A:Tuberculosis is usually diagnosed by physicians using a combination of information derived from the patients history, epidemiological context, clinical signs, radiological features (X-ray or CT scan), and laboratory markers (microscopic examination of clinical specimens such as sputum, bacteriological culture of such specimens, blood tests, etc). There are conflicting reports in the medical literature about the role of serological tests in the diagnosis of pulmonary tuberculosis (affecting the lungs) and extra-pulmonary tuberculosis affecting (organs of the body apart from lungs such as lymph nodes, pleura, brain, bone and joints, kidney, liver, intestine, eyes, reproductive organs, etc). Serological tests generally look for antibodies against various antigens of the tubercle bacilli whose scientific name is Mycobacterium tuberculosis. Two relatively recent systematic reviews have given very useful insight on the role of serological tests in the diagnosis of tuberculosis. Systematic reviews are scientific studies of the other studies which look at all the evidence available, analyze the validity of individual studies, and come to a conclusion based on overall objective, rational analysis taking into account the findings from all studies based on their individual merit.

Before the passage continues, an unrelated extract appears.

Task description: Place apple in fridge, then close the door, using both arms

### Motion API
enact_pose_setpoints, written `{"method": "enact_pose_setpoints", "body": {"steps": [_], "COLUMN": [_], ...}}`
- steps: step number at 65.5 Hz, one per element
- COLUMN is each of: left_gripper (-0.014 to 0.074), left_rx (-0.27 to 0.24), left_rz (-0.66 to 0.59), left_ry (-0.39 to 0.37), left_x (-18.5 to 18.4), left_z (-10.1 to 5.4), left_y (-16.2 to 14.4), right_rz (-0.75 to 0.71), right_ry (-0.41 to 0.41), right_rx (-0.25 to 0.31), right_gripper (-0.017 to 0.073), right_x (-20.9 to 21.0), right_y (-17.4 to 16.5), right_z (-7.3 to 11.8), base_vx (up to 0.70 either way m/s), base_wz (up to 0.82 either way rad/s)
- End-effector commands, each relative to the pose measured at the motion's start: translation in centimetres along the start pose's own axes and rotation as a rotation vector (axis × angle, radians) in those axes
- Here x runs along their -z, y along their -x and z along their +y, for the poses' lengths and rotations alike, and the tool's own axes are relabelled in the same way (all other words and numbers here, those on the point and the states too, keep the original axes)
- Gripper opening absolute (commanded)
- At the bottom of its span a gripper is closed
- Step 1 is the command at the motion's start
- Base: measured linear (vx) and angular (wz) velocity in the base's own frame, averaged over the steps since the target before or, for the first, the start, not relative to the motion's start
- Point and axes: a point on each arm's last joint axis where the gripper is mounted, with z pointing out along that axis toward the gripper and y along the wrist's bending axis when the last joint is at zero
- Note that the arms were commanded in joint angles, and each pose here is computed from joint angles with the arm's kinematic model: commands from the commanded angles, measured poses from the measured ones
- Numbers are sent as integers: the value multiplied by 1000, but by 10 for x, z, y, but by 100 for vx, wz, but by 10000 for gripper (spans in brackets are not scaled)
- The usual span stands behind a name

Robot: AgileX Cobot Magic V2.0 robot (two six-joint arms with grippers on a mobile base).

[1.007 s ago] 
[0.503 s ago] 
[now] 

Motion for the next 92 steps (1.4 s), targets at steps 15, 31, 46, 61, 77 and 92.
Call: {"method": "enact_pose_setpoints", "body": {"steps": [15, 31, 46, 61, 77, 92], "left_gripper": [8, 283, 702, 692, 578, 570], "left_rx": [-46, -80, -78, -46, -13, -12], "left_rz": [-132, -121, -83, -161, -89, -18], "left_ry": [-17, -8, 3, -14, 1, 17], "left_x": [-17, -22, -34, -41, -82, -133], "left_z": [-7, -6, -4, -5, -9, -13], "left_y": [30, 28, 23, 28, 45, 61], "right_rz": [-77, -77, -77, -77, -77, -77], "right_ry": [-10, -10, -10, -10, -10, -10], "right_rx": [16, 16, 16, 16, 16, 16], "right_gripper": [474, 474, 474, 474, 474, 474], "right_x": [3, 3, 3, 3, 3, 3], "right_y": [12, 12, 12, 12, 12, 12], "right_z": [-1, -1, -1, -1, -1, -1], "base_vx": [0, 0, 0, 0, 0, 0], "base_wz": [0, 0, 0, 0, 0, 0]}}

The systematic review on the role of serological tests in pulmonary TB (based on findings from 68 studies) stated that

  1. overall, commercial serological tests for pulmonary tuberculosis vary widely in performance;
  2. sensitivity of these tests is higher in smear-positive than smear-negative cases (this means that the chance of detecting TB by these tests is higher if the patients sputum samples are positive for TB when examined microscopically);
  3. in studies of smear-positive patients (which means microscopy positive for TB), one of the commonly used serological test (which detected IgG by enzyme-linked immunosorbent assay) showed limited sensitivity (range 63% to 85%) and inconsistent specificity (range 73% to 100%);
  4. specificity of these serological tests is higher in healthy volunteers than in patients in whom tuberculosis disease is initially suspected and subsequently ruled out; and
  5. there were insufficient data to determine the accuracy of most commercial tests in smear microscopy-negative patients (which means those patients where microscopy is negative for TB), as well as their performance in children or persons with HIV infection. The authors concluded that none of the commercial tests evaluated performed well enough to replace sputum smear microscopy. Thus, these tests have little or no role in the diagnosis of pulmonary tuberculosis (Steingart et al. PLoS Medicine 2007).

In a different systematic review by the same group of investigators on the role of serological tests in the diagnosis of extra-pulmonary tuberculosis (based on findings from 21 studies) the authors stated that:
  1. all commercial tests provided highly variable estimates of sensitivity (range 0 to 100%) and specificity (range 59 to 100%) for all extrapulmonary sites combined;
  2. for all tests combined, sensitivity estimates for both lymph node tuberculosis (range 23% to 100%) and pleural tuberculosis (range 26% to 59%) were poor and inconsistent; and
  3. there were no data to determine the accuracy of the tests in children or in patients with HIV infection, the two groups for which the test would be most useful. The investigators concluded that at present, commercial antibody detection tests for extrapulmonary tuberculosis have no role in clinical care or case detection (Steingart et al. Thorax 2007).